De repente, ela parou, olhou o objeto à sua frente e deu um pulo. Em seguida, foi até o quarto, sua mãe estava sentada na beirada da cama, observando-a. Ela pegou um calendário e folheou.

— Não pode ser! — disse, estava incrédula. — Não, não pode ser!

— O que não pode ser, filha?

Malú pegou sua bolsa e saiu, ela andava rápido torcendo os dedos, estava nervosa e aflita. Entrou na farmácia, mal cumprimentou um dos meninos que sempre a atendia, pediu dois testes de gravidez e correu para a casa.

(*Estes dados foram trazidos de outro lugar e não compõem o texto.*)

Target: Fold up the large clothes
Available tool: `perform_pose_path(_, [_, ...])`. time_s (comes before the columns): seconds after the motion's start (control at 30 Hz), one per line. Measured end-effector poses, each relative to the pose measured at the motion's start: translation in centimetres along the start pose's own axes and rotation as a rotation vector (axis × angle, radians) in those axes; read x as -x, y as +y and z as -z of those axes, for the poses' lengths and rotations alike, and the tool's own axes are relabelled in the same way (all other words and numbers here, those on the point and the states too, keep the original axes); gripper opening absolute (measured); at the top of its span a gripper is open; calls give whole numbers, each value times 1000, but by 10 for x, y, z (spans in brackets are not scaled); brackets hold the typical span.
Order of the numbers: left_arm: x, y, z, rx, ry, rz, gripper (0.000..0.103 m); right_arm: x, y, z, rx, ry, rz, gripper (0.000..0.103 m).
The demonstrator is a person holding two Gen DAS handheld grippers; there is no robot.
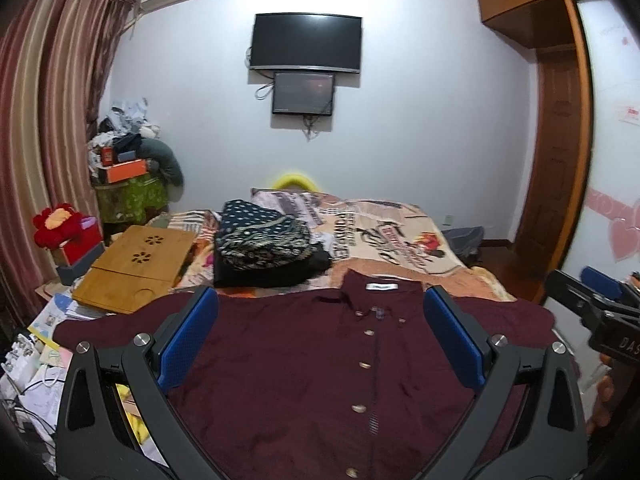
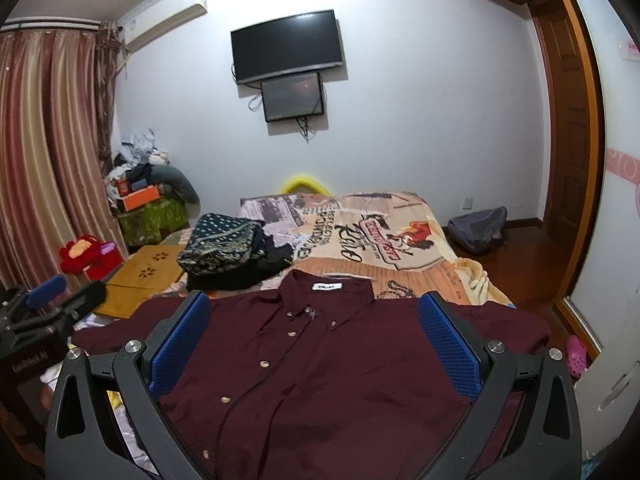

Mal chegou e sua mãe já foi dando um sermão, Malú entrou no banheiro fechou a porta, e fez todos os procedimentos pedidos no exame. Minutos depois, quando saiu do banheiro, tinha os olhos marejados e um sorriso nos lábios.

— O que foi, Malú? — sua mãe perguntou preocupada.

— Eu estou grávida! — disse sorridente, colocando as mãos no ventre.

Sua mãe a abraçou e juntas caíram num choro intenso. Malú poderia sentir daquele dia em diante um pouco mais de paz, ela não tinha o amado junto de si, mas tinha uma sementinha dele que ela amaria e cuidaria com todo amor e força do mundo.